## PROBLEM DETAILS
Below are entries with pictures among them; reproduce exactly, and only, the lines from the one containing "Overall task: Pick" down to the one containing "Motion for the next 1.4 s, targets", without the pictures.
=== Begin Enclosure ===
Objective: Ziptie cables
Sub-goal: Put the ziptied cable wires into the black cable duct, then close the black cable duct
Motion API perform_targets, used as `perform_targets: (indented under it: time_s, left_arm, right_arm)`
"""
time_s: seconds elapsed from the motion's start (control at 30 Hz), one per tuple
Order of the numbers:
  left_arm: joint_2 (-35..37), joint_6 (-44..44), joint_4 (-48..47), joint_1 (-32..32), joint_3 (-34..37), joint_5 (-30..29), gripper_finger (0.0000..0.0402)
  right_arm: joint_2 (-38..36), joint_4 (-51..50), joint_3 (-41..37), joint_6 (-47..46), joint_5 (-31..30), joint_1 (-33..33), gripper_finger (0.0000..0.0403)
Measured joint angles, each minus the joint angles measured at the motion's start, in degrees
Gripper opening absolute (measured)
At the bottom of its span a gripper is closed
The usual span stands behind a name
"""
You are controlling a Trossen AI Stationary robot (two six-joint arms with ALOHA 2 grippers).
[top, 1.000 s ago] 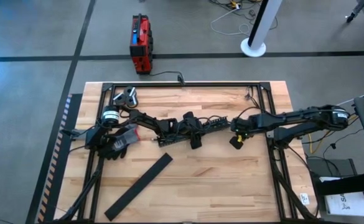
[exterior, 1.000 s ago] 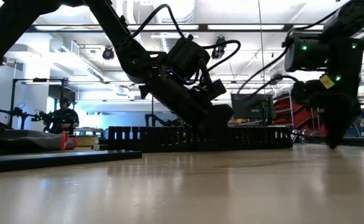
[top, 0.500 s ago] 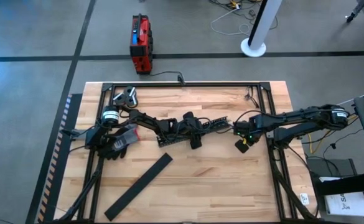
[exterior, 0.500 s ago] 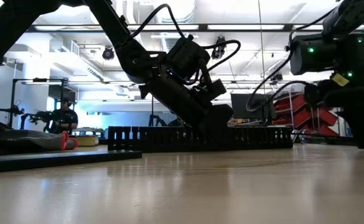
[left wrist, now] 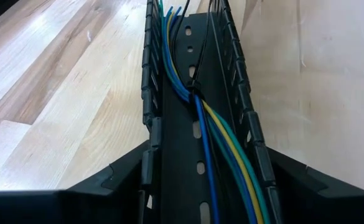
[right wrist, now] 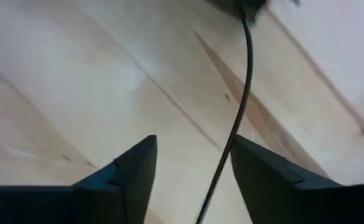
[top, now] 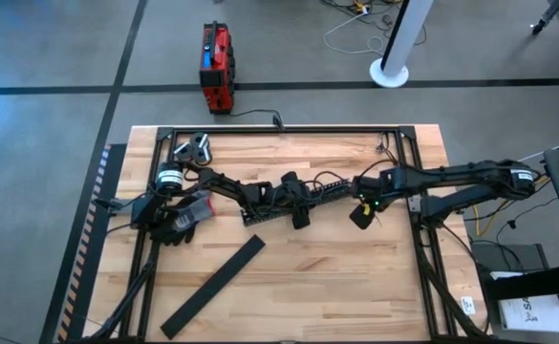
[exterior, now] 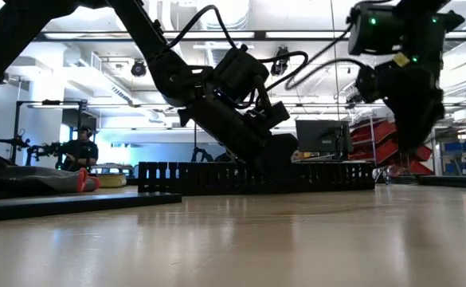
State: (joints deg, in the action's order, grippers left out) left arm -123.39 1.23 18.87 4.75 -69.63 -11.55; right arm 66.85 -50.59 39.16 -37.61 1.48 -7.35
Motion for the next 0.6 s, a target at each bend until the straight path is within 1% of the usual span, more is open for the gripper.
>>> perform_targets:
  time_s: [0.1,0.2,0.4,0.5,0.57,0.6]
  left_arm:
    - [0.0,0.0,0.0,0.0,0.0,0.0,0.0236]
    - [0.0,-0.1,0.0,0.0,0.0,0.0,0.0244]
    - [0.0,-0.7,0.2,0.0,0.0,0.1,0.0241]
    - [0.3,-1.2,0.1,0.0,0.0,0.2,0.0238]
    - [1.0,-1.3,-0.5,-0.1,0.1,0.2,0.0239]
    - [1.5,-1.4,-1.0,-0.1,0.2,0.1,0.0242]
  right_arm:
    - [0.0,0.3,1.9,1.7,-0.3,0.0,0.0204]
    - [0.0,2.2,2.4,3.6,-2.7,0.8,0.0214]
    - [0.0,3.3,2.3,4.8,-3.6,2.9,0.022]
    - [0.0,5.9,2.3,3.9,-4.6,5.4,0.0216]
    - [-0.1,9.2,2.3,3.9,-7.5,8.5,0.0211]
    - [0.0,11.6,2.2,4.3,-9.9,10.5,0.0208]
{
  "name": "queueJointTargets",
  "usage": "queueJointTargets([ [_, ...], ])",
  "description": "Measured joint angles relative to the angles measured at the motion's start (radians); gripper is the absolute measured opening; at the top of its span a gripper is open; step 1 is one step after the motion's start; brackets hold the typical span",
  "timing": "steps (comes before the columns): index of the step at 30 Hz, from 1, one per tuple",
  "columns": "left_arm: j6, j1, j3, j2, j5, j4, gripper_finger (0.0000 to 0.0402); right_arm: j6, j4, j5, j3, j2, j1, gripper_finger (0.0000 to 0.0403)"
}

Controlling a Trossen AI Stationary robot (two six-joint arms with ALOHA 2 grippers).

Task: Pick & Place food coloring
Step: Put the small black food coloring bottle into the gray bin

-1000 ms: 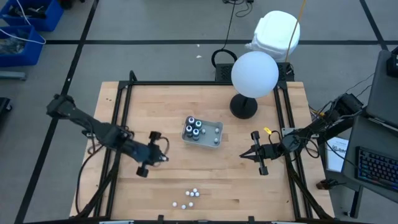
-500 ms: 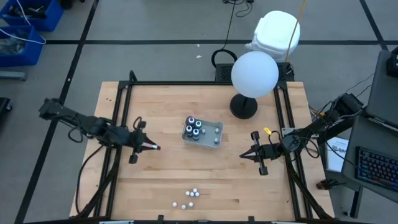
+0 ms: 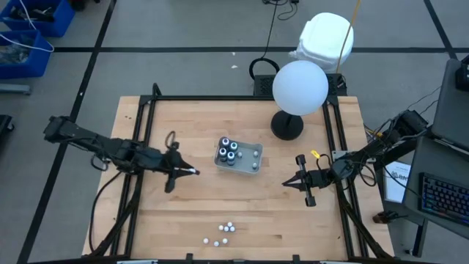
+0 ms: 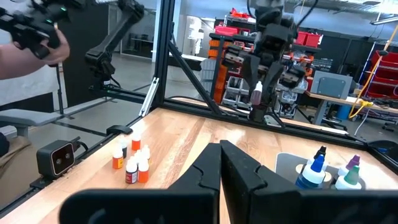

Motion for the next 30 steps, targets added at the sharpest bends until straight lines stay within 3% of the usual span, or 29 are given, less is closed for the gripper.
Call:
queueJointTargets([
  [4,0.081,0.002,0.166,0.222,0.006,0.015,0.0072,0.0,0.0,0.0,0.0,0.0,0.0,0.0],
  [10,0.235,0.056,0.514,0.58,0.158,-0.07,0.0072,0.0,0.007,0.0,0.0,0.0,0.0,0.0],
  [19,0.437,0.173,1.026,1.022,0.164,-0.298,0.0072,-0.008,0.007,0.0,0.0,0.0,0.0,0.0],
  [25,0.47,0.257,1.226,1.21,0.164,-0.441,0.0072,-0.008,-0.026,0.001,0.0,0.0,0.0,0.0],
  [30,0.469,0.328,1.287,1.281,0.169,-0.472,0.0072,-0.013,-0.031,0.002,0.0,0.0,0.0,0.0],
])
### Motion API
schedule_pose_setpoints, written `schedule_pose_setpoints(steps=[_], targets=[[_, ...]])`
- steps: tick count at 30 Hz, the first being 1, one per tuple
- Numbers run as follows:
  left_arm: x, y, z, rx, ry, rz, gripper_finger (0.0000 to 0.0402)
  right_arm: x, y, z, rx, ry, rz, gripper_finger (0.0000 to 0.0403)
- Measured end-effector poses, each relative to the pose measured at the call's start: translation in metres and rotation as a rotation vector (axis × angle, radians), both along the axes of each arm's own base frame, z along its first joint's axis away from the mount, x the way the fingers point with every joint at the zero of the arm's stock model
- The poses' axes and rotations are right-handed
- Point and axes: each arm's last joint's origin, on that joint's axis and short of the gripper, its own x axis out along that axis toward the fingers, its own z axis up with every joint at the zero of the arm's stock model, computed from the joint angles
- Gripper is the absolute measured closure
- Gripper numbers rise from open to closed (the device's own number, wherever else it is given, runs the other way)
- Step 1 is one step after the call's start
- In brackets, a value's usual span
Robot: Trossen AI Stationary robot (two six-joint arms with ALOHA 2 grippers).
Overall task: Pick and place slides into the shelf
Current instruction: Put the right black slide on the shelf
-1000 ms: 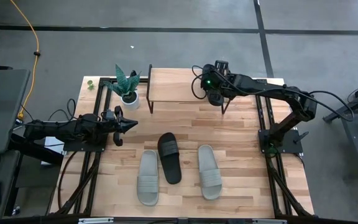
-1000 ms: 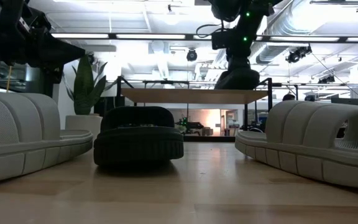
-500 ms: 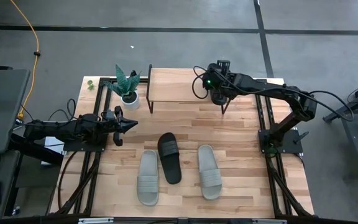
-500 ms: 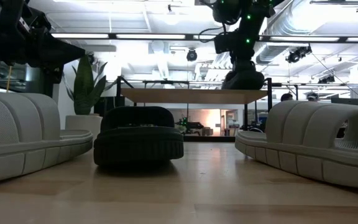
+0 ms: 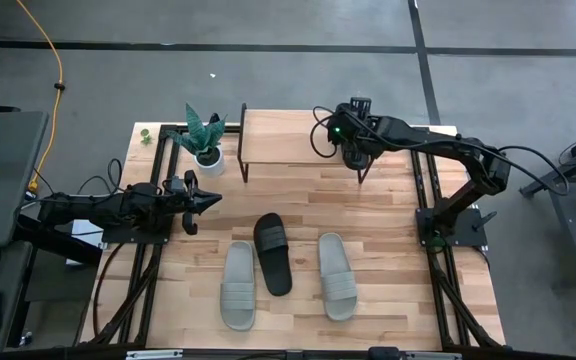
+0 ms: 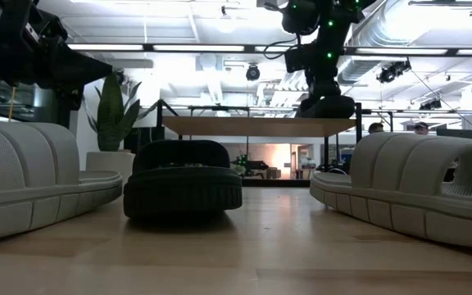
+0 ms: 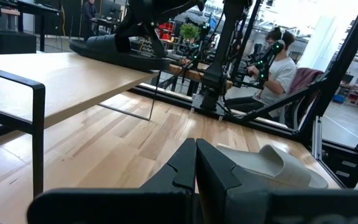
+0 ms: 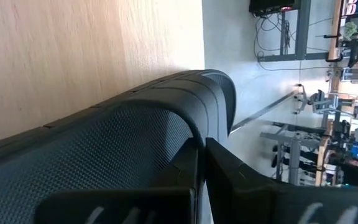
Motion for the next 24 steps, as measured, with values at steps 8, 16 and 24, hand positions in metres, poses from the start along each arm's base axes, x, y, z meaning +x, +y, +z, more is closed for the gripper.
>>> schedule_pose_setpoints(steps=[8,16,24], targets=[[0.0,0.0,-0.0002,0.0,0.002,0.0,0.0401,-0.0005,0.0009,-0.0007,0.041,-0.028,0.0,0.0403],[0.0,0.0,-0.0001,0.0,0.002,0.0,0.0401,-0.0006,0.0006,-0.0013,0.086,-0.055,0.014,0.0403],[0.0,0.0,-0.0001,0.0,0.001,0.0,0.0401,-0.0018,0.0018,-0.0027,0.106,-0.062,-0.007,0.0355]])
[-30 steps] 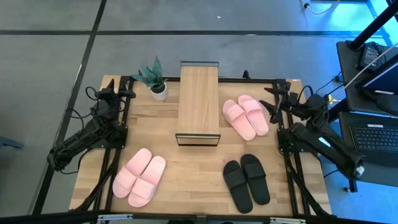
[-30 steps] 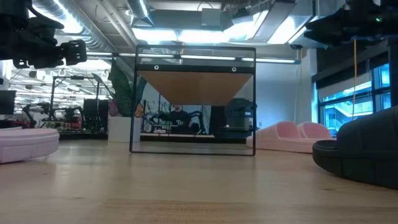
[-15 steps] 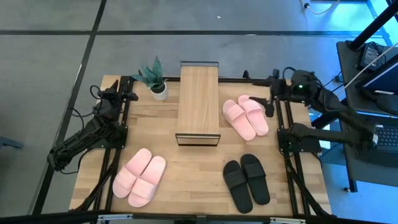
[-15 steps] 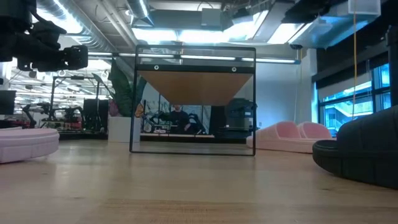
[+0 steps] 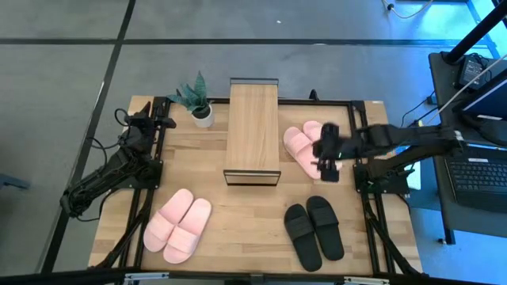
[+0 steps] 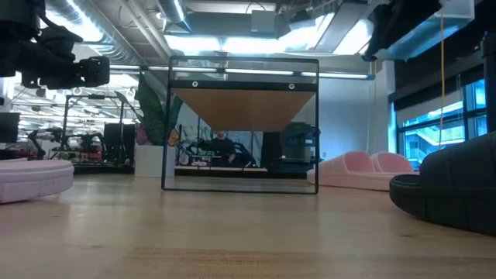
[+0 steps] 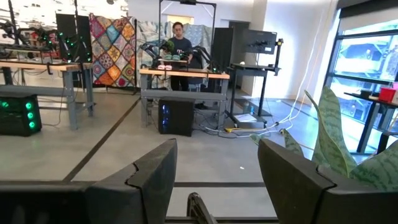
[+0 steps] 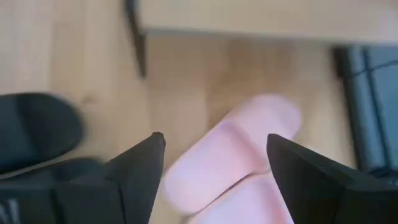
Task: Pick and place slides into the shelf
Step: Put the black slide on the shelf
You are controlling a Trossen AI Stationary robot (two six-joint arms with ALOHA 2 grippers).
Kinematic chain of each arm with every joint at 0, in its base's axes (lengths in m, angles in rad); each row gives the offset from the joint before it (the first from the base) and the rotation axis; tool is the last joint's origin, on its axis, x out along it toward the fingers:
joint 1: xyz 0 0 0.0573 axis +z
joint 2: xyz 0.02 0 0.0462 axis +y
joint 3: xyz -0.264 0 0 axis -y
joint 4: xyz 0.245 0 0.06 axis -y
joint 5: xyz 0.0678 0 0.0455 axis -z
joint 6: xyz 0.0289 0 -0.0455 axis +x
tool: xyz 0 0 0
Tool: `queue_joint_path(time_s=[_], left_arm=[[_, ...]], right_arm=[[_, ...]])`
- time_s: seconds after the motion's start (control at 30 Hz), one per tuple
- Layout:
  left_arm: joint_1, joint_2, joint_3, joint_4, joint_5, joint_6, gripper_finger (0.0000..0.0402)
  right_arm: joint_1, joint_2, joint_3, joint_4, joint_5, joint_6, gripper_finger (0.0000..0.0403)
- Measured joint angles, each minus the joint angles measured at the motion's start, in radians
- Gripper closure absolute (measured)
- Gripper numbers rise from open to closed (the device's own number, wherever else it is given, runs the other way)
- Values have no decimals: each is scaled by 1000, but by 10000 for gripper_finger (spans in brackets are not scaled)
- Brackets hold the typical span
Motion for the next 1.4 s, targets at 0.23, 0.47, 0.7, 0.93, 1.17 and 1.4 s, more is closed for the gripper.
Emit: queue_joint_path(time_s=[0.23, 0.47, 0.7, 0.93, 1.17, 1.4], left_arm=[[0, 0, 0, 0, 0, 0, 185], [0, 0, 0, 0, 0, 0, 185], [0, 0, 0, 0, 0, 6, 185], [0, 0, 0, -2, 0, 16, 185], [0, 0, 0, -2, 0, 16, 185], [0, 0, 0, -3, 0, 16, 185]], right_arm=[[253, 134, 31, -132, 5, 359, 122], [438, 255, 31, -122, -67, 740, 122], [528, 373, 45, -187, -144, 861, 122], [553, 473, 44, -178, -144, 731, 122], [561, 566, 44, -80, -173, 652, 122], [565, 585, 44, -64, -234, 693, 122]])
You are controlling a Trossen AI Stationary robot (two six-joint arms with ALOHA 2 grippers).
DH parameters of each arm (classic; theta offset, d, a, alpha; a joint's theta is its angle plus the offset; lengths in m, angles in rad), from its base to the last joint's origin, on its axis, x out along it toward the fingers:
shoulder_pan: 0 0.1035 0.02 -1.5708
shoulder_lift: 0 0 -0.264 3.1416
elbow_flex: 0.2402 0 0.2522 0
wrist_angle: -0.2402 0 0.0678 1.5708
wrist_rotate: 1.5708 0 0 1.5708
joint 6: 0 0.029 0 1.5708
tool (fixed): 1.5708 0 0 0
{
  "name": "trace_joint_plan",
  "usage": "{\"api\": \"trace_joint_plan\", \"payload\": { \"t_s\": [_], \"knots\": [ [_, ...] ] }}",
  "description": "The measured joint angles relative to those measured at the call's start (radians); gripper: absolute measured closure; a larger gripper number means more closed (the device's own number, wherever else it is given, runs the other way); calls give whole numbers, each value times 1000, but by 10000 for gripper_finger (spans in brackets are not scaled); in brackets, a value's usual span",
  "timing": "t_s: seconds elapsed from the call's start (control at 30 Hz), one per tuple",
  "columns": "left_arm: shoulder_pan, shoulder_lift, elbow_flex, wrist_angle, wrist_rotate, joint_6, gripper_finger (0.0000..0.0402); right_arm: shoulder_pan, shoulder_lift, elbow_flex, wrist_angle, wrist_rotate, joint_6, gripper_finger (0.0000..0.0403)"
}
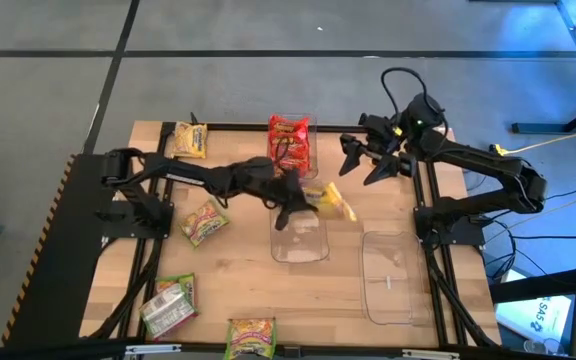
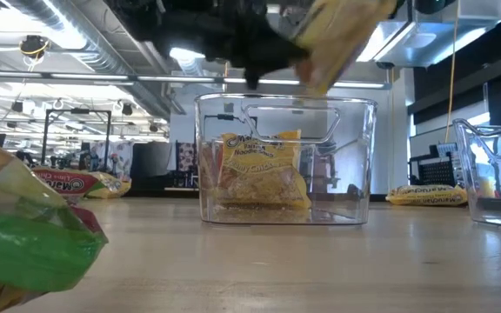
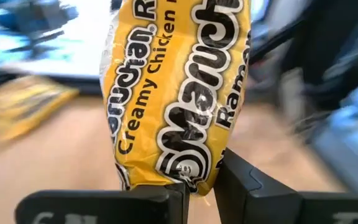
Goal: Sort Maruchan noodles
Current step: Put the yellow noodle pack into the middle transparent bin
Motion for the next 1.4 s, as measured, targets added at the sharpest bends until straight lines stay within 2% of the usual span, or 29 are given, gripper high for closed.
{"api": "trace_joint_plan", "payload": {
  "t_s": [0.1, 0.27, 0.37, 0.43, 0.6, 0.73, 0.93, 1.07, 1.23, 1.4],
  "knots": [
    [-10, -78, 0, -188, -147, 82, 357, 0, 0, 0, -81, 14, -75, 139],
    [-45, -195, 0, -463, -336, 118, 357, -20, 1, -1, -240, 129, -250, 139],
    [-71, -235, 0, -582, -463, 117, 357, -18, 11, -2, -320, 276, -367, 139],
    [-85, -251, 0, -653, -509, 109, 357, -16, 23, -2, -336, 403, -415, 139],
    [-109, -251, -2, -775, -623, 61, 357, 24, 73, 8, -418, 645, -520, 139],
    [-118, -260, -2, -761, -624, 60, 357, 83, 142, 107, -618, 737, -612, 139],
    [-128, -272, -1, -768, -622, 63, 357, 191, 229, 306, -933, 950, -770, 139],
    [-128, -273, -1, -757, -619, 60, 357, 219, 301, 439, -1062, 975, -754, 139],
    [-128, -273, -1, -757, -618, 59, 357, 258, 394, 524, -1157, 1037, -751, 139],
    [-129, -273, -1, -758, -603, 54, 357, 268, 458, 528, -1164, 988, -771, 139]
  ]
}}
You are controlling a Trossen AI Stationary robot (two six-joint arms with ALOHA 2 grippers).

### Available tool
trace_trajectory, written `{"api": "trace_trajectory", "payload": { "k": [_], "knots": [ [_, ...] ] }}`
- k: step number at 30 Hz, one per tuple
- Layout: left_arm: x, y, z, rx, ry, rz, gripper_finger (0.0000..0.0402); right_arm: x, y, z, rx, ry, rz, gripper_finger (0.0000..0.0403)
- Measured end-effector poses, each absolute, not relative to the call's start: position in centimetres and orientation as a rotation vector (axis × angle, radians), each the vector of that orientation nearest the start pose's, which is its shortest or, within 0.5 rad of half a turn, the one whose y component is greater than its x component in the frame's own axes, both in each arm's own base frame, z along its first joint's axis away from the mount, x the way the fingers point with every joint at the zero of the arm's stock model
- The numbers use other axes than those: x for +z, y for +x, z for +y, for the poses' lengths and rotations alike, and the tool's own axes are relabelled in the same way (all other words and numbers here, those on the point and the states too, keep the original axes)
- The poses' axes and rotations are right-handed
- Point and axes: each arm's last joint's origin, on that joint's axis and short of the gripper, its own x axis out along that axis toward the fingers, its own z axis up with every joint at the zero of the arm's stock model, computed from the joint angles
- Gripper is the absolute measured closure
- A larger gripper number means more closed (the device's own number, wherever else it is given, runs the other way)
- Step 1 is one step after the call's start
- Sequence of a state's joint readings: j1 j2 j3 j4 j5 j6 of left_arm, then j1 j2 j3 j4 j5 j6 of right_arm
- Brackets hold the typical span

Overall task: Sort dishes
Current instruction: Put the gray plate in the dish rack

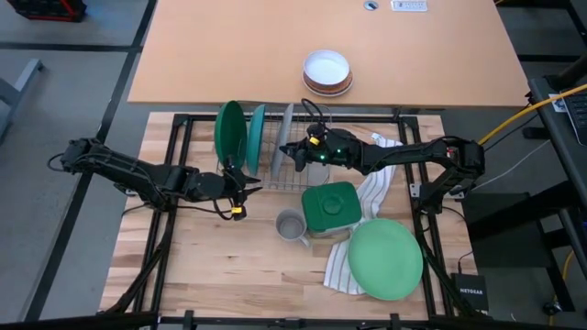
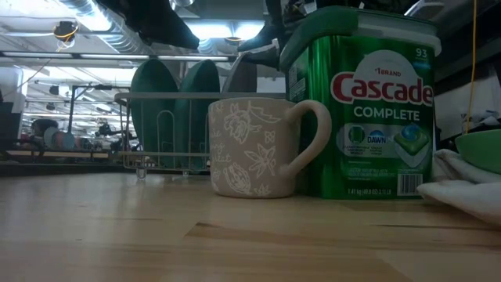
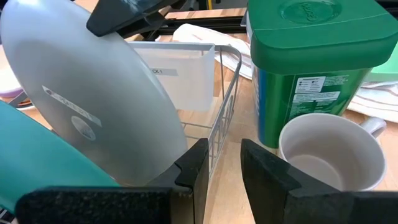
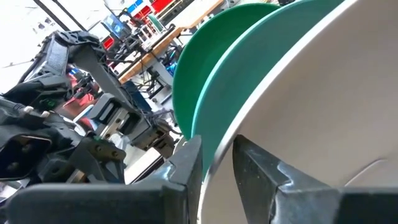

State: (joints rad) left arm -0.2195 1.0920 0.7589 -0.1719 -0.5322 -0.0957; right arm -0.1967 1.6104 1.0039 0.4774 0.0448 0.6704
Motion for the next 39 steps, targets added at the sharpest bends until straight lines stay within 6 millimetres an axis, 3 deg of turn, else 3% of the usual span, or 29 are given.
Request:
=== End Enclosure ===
## WORKED SOLUTION
Overall task: Pick and place slides into the shelf
Current instruction: Put the right black slide on the shelf
-1000 ms: 
-1000 ms: 
-500 ms: 
-500 ms: 
+0 ms: 
+0 ms: 
+0 ms: 
+0 ms: 
Motion for the next 24 steps, as measured, with values at steps 8, 16 and 24, hand positions in metres, poses from the start along each arm's base axes, x, y, z meaning +x, +y, +z, more is closed for the gripper.
>>> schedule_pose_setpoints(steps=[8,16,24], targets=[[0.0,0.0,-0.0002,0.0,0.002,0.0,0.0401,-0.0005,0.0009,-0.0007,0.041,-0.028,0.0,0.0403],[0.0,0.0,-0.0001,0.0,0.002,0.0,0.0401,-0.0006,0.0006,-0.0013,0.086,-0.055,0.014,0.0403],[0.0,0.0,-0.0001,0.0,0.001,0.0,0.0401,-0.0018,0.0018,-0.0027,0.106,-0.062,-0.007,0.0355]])
[-30 steps] 
[-30 steps] 
[-15 steps] 
[-15 steps] 
[+0 steps] 
[+0 steps] 
[+0 steps] 
[+0 steps] 
Task: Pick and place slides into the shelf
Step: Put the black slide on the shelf
You are controlling a Trossen AI Stationary robot (two six-joint arms with ALOHA 2 grippers).
Kinematic chain of each arm with every joint at 0, in its base's axes (lengths in m, angles in rad); each row gives the offset from the joint before it (the first from the base) and the rotation axis; tool is the last joint's origin, on its axis, x out along it toward the fingers:
joint 1: xyz 0 0 0.0573 axis +z
joint 2: xyz 0.02 0 0.0462 axis +y
joint 3: xyz -0.264 0 0 axis -y
joint 4: xyz 0.245 0 0.06 axis -y
joint 5: xyz 0.0678 0 0.0455 axis -z
joint 6: xyz 0.0289 0 -0.0455 axis +x
tool: xyz 0 0 0
Tool: `queue_joint_path(time_s=[_], left_arm=[[_, ...]], right_arm=[[_, ...]])`
- time_s: seconds after the motion's start (control at 30 Hz), one per tuple
- Layout:
  left_arm: joint_1, joint_2, joint_3, joint_4, joint_5, joint_6, gripper_finger (0.0000..0.0402)
  right_arm: joint_1, joint_2, joint_3, joint_4, joint_5, joint_6, gripper_finger (0.0000..0.0403)
- Measured joint angles, each minus the joint angles measured at the motion's start, in radians
- Gripper closure absolute (measured)
- Gripper numbers rise from open to closed (the device's own number, wherever else it is given, runs the other way)
- Values have no decimals: each is scaled by 1000, but by 10000 for gripper_finger (spans in brackets are not scaled)
- Brackets hold the typical span
Motion for the next 1.4 s, targets at 0.23, 0.47, 0.7, 0.93, 1.17 and 1.4 s, more is closed for the gripper.

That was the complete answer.